→ **What this task involves**:
Output the lines from the top of the entries below to the line with "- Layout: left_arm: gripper", both included, exactly and without pictures.

→ **Data records**:
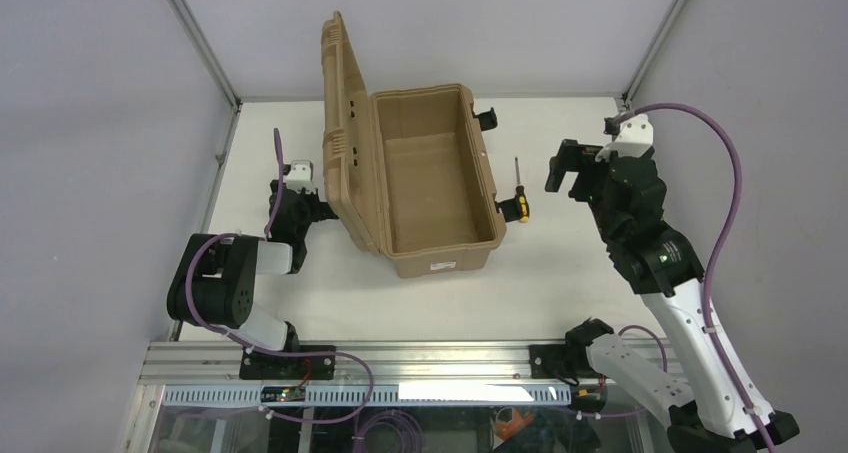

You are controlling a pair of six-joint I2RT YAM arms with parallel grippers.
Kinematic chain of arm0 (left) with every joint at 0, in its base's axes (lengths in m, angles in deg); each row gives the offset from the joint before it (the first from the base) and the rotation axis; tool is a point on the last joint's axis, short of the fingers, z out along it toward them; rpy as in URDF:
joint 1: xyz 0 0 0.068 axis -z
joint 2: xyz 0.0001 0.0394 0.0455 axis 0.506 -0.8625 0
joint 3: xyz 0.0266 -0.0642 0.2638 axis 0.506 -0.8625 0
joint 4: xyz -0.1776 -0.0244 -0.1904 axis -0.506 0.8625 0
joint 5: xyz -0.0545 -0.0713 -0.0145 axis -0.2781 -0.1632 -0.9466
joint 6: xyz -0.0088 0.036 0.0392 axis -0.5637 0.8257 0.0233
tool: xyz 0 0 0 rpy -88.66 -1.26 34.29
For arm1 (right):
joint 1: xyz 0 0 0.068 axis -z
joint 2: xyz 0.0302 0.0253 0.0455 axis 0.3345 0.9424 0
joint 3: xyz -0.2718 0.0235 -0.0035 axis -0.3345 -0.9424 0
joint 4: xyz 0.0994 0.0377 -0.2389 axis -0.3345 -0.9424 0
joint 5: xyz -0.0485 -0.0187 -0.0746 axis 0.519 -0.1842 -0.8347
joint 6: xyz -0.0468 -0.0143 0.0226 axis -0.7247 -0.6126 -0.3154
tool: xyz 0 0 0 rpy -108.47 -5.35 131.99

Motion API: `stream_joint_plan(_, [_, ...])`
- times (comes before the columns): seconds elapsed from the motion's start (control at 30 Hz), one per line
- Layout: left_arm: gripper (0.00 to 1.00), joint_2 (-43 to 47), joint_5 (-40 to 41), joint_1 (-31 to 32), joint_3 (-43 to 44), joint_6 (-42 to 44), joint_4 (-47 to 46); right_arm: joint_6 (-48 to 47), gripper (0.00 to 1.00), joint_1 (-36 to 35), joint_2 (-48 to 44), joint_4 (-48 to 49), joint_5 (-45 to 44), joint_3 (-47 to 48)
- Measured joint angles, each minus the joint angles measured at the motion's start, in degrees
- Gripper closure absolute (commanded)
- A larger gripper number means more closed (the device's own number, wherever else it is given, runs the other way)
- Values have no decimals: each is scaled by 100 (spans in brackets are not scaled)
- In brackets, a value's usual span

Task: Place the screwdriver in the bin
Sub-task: Pick up the screwdriver from the center of the board.

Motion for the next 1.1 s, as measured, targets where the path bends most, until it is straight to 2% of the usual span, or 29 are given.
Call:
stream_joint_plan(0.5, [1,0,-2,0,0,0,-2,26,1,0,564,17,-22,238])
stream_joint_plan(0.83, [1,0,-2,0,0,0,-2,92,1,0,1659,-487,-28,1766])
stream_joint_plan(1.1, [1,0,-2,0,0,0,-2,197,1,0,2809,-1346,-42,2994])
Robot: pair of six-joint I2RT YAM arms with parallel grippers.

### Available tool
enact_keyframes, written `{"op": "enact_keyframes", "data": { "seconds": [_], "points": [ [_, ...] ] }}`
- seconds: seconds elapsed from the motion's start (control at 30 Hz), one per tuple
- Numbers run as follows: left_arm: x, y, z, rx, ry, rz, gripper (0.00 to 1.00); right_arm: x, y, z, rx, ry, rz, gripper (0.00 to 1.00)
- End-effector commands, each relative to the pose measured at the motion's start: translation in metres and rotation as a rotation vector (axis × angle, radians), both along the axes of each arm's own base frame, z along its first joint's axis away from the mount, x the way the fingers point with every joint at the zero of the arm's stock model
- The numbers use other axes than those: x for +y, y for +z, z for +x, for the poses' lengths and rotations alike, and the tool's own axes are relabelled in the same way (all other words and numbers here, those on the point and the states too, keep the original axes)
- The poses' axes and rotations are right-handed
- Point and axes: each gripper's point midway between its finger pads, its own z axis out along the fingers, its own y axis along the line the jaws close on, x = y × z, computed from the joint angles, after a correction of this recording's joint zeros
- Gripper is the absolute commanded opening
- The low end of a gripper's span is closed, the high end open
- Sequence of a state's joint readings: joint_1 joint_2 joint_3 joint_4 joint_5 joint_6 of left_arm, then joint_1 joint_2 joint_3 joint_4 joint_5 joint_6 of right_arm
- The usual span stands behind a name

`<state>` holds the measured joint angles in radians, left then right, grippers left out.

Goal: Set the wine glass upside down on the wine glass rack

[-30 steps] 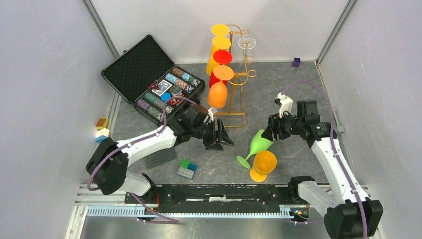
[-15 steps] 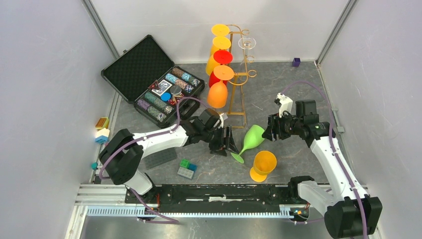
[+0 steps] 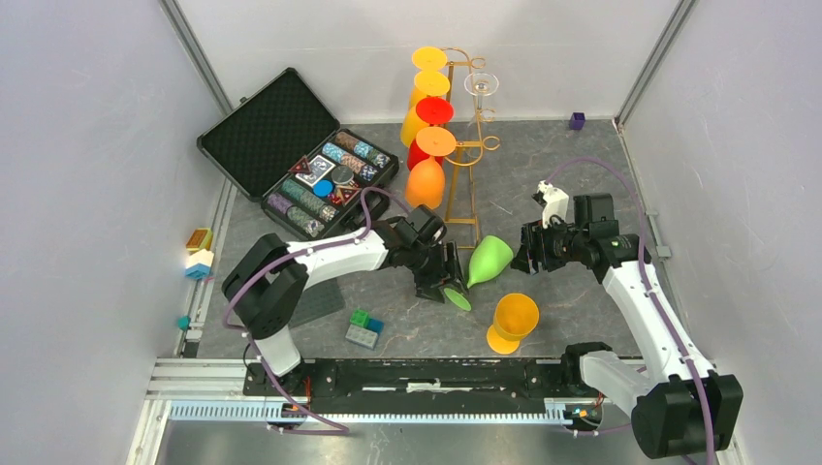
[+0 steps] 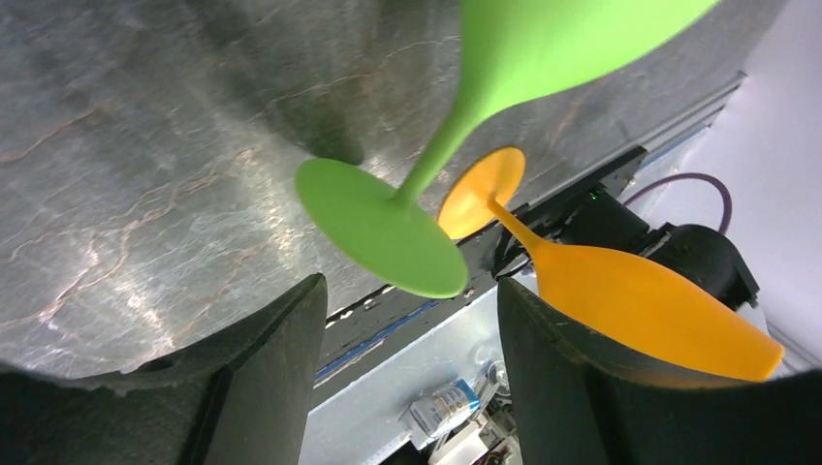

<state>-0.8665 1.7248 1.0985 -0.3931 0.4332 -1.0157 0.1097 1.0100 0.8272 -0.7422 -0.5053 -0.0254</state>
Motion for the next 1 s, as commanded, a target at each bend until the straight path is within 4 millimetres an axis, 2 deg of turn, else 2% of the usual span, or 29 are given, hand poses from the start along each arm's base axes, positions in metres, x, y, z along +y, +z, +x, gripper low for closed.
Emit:
{"op": "enact_keyframes", "data": {
  "seconds": [0.0,0.17,0.37,0.47,0.67,0.87,0.97],
  "points": [
    [0.008,-0.006,-0.001,0.038,0.052,0.063,0.69,-0.001,0.012,0.012,-0.063,0.004,-0.016,0.65],
    [0.011,-0.024,0.001,0.052,0.074,0.083,0.65,-0.002,0.012,0.012,-0.065,0.002,-0.02,0.65],
    [-0.001,-0.034,0.007,0.078,0.099,0.039,0.58,-0.002,0.013,0.012,-0.067,0.002,-0.017,0.65],
    [-0.008,-0.034,0.009,0.088,0.1,0.015,0.45,-0.001,0.013,0.013,-0.067,0.003,-0.018,0.65],
    [-0.006,-0.027,0.009,0.074,0.106,0.004,0.32,-0.001,0.015,0.014,-0.07,0.0,-0.015,0.65],
    [-0.002,-0.017,0.013,0.07,0.155,-0.037,0.03,-0.001,0.022,0.019,-0.082,-0.003,-0.012,0.65],
    [-0.001,-0.01,0.017,0.065,0.186,-0.063,0.02,0.0,0.031,0.023,-0.1,-0.009,-0.005,0.65]
  ]
}}
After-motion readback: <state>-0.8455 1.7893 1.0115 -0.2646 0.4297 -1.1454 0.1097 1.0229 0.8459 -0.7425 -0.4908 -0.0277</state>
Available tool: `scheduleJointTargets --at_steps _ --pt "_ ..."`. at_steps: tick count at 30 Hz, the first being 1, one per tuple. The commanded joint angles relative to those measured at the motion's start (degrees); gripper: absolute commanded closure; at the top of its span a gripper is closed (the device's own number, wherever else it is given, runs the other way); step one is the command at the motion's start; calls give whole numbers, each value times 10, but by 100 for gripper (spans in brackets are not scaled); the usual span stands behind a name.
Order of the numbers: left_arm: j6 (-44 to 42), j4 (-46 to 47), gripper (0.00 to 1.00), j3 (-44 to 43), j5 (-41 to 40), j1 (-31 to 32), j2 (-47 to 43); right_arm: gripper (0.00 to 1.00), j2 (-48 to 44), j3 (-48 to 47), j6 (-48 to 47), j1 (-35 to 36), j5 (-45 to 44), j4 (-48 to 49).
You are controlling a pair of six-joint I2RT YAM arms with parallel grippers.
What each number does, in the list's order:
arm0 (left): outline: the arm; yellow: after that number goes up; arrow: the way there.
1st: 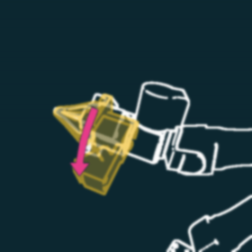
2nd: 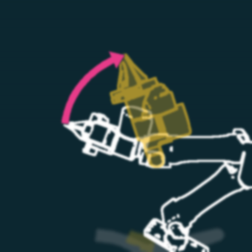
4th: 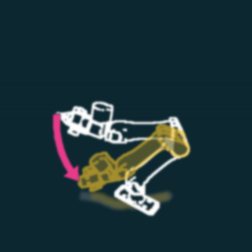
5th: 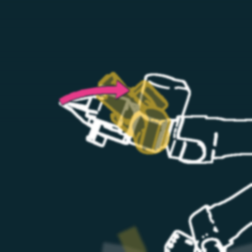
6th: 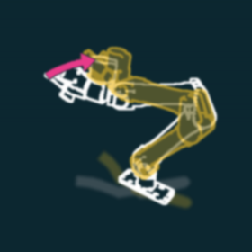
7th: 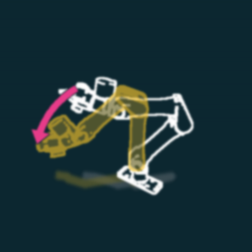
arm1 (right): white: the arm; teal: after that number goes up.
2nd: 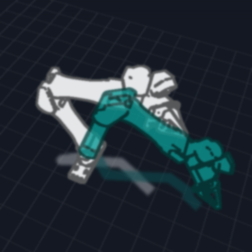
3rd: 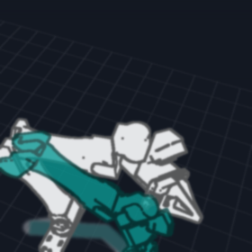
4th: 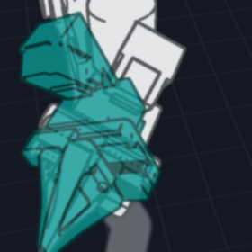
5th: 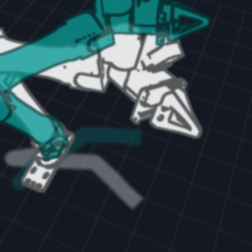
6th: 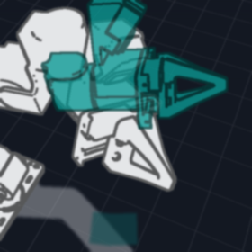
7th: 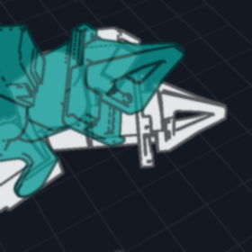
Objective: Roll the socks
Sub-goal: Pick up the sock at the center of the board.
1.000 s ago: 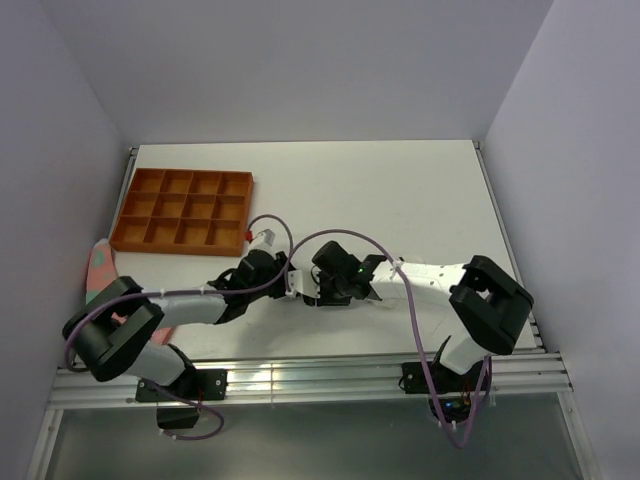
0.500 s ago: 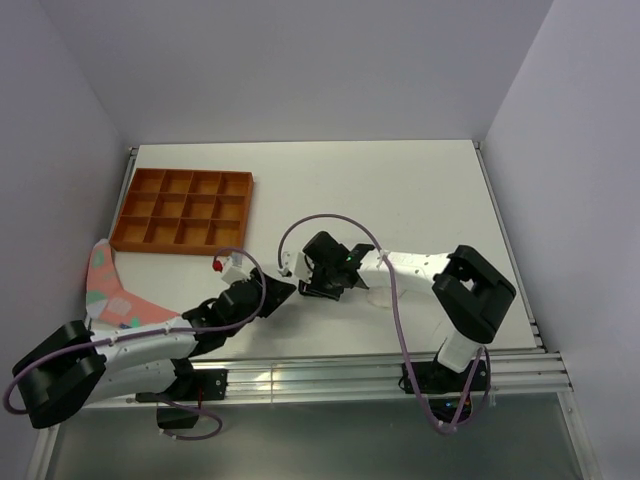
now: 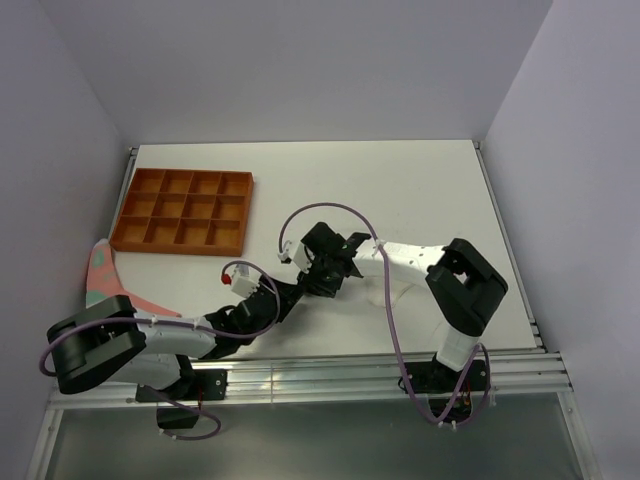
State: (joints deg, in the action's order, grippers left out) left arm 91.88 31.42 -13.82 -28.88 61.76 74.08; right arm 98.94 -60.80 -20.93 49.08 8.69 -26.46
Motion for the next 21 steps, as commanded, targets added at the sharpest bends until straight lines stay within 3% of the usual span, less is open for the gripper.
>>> scheduleJointTargets --at_steps 1,11,21 --pt "30 56 48 -14 -39 7 25 96 22 -13 33 0 39 -43" --pt "47 156 46 -16 -42 9 105 98 19 -25 55 -1 53 -51" --pt "50 191 46 -31 -29 8 161 99 -11 -32 67 -2 78 -56"
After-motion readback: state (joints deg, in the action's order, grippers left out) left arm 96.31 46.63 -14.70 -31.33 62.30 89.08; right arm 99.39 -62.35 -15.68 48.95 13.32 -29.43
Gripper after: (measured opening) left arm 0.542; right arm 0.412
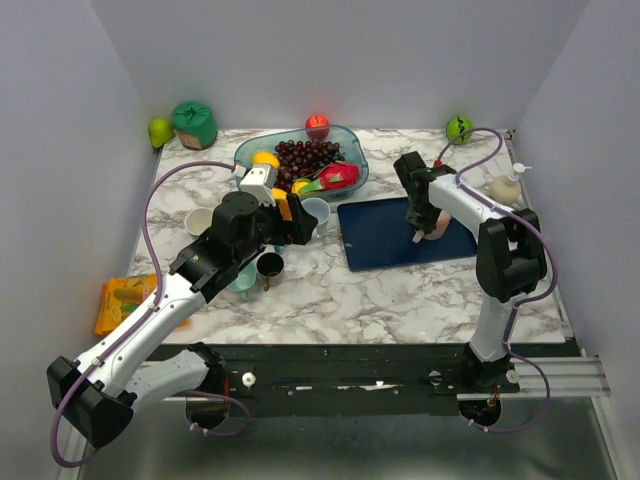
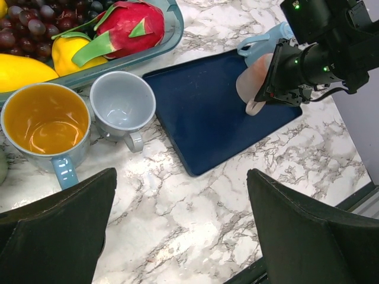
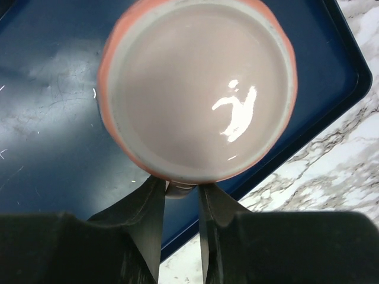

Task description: Turn the mug right side up

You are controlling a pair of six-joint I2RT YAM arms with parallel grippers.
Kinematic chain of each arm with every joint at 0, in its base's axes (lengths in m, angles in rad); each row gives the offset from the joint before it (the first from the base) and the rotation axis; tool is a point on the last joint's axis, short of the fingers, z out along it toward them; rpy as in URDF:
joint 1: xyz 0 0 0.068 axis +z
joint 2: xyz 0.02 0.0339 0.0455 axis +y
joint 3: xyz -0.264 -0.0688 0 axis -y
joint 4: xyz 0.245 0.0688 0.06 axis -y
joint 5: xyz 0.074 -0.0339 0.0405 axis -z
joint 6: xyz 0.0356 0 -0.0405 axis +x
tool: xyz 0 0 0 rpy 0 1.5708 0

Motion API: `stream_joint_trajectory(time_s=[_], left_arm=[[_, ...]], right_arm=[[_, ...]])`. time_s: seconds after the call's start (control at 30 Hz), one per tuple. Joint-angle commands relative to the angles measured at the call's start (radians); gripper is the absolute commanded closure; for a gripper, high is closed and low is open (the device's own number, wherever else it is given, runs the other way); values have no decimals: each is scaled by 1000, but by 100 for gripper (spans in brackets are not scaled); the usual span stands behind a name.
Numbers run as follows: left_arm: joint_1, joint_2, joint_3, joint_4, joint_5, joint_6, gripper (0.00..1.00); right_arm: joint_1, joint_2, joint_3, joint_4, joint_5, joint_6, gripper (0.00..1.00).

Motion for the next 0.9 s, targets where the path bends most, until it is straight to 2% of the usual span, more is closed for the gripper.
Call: stream_joint_trajectory(time_s=[0.0,0.1,0.2,0.23,0.53,0.67,0.87], left_arm=[[8,-15,5,-14,-2,0,1],[8,-19,2,-14,-2,-1,1],[11,-21,0,-14,-1,-1,1],[10,-22,-1,-12,1,-1,1],[11,-31,-3,-9,31,-15,1],[11,-34,-7,2,51,-29,1],[11,-38,-15,17,125,-52,1]], right_arm=[[-10,23,23,1,48,13,69],[-11,25,17,9,42,10,73],[-13,16,3,29,22,-8,84],[-13,10,-4,38,14,-17,99],[-13,-194,-130,220,-197,-117,99],[-13,-321,-171,294,-373,-135,100],[-13,-429,-231,404,-597,-106,100]])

→ **Your response**:
You are controlling a pair of six-joint I2RT YAM arms with parallel grippers.
Kinematic chain of arm0 (left) with every joint at 0, in its base's axes (lengths in m, angles in deg); each row gives the offset from the joint before it (the first from the base) and the rotation axis; tool is a point on the last joint's axis, short of the fingers, z out along it toward them; rpy as in URDF:
joint 1: xyz 0 0 0.068 axis -z
joint 2: xyz 0.0001 0.0394 0.0455 axis 0.506 -0.8625 0
joint 3: xyz 0.0266 -0.0642 0.2638 axis 0.506 -0.8625 0
joint 4: xyz -0.1776 -0.0244 -0.1904 axis -0.506 0.8625 0
joint 5: xyz -0.0545 -0.0713 -0.0145 axis -0.2781 -0.1632 -0.9466
joint 6: xyz -0.0088 0.036 0.0392 axis -0.5637 0.8257 0.0233
tool: xyz 0 0 0 rpy -88.66 -1.26 34.29
For arm1 (right):
joint 1: xyz 0 0 0.068 axis -z
joint 2: xyz 0.0302 0.0253 0.0455 axis 0.3345 0.9424 0
joint 3: xyz -0.2718 0.0235 -0.0035 axis -0.3345 -0.9424 0
joint 4: xyz 0.0994 0.0377 -0.2389 axis -0.3345 -0.9424 0
joint 5: xyz -0.0485 -0.0187 -0.0746 axis 0.519 -0.1842 -0.8347
joint 6: xyz -0.0468 -0.0143 0.0226 axis -0.7247 -0.6126 -0.3154
tool: xyz 0 0 0 rpy -108.47 -5.35 131.99

Motion API: `stream_joint_plan(_, [_, ...])`
- times (comes before the columns): seconds elapsed from the motion's start (control at 30 Hz), one per line
- Layout: left_arm: gripper (0.00 to 1.00), joint_2 (-43 to 47), joint_5 (-40 to 41), joint_1 (-31 to 32), joint_3 (-43 to 44), joint_6 (-42 to 44), joint_4 (-47 to 46); right_arm: joint_6 (-48 to 47), gripper (0.00 to 1.00), joint_1 (-36 to 35), joint_2 (-48 to 44), joint_4 (-48 to 49), joint_5 (-45 to 44), joint_3 (-47 to 48)

No further answer is required.